- _Work task_
Give again, word for word, each line below starting at the one that contains "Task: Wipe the" and ending at the one that contains "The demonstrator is".

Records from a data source

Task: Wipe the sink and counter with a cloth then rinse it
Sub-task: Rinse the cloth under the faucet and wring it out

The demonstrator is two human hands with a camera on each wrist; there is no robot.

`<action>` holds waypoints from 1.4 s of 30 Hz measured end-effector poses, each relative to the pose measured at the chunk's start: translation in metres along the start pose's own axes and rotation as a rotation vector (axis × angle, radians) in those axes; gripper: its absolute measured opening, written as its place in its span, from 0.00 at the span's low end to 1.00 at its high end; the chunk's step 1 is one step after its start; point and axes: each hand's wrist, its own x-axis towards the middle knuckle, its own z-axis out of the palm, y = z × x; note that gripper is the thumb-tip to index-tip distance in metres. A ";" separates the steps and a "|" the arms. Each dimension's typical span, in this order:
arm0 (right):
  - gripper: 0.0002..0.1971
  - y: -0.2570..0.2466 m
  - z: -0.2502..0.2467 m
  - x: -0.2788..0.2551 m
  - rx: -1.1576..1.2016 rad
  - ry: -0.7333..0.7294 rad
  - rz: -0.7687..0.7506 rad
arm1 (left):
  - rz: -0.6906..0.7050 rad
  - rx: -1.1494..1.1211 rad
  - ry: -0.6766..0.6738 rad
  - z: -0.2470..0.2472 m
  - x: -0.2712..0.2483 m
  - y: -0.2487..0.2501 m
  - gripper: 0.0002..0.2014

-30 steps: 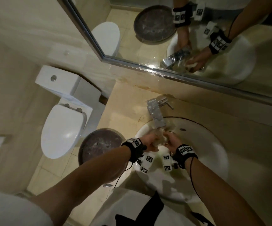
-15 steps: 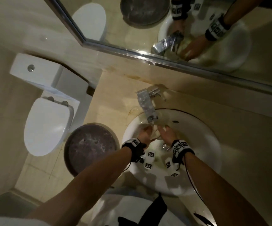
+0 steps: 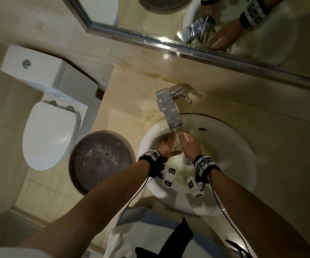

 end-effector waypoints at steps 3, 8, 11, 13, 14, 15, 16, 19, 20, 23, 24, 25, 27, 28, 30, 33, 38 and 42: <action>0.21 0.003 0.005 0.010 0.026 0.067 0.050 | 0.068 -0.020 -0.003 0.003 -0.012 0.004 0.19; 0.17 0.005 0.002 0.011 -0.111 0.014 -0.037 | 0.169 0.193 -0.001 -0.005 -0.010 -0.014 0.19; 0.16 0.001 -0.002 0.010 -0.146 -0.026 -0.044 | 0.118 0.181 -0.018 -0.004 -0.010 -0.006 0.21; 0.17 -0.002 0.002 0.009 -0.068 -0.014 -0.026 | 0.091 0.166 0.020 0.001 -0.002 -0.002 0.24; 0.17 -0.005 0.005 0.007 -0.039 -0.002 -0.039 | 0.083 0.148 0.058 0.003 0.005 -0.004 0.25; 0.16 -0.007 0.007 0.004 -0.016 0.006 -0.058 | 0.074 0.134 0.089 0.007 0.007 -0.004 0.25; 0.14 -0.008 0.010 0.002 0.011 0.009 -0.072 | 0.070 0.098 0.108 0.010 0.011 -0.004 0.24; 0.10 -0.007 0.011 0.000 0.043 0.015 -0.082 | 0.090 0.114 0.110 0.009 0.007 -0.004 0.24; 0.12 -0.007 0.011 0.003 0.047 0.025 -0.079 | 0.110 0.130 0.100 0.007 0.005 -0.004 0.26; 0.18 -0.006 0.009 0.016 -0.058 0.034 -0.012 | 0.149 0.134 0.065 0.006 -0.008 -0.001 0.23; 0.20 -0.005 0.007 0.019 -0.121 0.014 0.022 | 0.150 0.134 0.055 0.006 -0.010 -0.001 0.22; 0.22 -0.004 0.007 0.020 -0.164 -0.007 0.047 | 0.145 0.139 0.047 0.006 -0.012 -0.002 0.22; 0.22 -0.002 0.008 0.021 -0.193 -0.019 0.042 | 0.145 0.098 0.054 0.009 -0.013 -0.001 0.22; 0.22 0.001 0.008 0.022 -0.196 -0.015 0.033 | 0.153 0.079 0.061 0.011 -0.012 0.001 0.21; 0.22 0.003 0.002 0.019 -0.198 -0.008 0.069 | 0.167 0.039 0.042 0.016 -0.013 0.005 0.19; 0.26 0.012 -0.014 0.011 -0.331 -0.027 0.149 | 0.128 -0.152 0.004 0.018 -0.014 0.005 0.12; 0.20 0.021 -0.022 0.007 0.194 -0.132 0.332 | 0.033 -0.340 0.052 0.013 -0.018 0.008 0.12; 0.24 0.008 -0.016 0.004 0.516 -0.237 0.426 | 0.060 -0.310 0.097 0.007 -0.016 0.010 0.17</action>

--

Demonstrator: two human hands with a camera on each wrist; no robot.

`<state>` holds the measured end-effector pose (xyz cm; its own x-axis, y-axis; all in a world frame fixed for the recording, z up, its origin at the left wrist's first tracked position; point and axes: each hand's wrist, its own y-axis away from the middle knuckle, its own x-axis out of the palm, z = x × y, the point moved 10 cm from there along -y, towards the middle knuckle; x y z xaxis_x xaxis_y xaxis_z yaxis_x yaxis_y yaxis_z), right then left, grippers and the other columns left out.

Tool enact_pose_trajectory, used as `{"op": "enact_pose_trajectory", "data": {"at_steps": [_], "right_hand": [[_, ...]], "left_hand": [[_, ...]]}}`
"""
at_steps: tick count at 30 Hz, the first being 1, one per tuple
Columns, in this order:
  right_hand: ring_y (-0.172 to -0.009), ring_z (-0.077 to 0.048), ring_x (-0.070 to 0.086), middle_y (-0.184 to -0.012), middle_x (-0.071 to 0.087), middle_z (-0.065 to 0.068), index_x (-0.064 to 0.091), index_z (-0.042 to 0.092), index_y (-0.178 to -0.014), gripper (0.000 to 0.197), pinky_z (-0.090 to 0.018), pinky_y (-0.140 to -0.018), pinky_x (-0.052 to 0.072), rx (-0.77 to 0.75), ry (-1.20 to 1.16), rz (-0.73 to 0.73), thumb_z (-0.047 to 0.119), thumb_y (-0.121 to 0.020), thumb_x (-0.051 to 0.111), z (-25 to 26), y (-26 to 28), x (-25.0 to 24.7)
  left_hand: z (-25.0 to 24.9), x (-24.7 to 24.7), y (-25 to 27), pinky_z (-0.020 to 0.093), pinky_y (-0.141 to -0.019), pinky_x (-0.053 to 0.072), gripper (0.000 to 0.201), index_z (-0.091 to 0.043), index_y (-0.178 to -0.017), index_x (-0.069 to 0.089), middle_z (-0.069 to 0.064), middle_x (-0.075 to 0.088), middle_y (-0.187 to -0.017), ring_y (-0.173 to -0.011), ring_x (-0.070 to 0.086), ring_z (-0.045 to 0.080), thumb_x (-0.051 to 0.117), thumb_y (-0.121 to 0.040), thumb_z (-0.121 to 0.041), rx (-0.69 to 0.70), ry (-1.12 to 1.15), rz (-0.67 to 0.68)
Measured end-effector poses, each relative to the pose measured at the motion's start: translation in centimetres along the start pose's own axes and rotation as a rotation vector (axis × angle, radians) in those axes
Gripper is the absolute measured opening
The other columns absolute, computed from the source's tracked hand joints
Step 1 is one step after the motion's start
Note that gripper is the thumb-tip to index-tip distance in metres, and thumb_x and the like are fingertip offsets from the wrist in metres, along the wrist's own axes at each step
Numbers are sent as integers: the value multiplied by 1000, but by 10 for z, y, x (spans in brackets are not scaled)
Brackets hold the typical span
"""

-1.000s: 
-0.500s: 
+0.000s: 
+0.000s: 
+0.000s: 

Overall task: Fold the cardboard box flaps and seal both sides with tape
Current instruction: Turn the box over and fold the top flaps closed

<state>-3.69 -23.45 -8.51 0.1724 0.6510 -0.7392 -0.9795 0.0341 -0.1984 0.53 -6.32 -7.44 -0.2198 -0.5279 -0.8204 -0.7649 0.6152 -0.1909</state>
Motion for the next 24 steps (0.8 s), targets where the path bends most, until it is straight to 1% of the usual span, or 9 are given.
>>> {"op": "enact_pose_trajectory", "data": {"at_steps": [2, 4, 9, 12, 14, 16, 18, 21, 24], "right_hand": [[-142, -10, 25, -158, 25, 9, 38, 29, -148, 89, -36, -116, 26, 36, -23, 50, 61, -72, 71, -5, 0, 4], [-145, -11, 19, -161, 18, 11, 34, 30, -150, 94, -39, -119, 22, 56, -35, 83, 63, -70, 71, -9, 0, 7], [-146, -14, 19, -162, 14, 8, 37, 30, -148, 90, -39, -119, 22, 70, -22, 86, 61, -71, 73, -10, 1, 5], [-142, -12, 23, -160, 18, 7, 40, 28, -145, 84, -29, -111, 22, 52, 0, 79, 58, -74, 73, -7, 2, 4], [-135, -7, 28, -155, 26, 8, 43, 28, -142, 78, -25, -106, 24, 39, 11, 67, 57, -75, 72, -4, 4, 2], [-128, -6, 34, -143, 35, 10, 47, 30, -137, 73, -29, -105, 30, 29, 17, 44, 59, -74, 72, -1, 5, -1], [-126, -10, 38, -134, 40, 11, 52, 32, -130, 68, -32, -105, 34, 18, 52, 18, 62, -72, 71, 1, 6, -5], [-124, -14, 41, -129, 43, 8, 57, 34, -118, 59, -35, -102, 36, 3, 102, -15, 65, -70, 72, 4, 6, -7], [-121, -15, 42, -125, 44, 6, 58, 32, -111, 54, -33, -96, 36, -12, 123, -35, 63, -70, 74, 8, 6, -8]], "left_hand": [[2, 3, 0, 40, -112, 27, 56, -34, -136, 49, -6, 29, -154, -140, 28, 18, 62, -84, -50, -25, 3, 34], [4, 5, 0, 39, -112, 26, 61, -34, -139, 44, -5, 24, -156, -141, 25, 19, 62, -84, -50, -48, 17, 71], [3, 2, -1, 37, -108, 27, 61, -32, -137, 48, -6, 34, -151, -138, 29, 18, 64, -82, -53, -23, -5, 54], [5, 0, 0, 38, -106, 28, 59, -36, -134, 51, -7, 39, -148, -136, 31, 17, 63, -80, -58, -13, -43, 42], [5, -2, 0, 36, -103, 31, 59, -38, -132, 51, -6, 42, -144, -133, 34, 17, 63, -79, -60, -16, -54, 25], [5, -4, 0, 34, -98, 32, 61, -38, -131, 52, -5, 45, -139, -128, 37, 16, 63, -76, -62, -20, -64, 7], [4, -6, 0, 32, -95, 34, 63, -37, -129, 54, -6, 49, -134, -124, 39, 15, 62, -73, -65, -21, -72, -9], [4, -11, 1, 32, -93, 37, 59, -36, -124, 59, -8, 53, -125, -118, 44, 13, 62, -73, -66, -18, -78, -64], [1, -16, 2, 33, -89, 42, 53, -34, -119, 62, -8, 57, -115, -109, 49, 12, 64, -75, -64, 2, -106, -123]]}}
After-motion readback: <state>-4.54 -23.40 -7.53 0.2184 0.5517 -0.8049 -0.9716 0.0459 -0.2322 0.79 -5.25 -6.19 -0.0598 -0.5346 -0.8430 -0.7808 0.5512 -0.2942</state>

- _Result of this task_
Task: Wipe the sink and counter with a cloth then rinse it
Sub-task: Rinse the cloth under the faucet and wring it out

The demonstrator is two human hands with a camera on each wrist; there is no robot.

Nothing further remains in this exercise.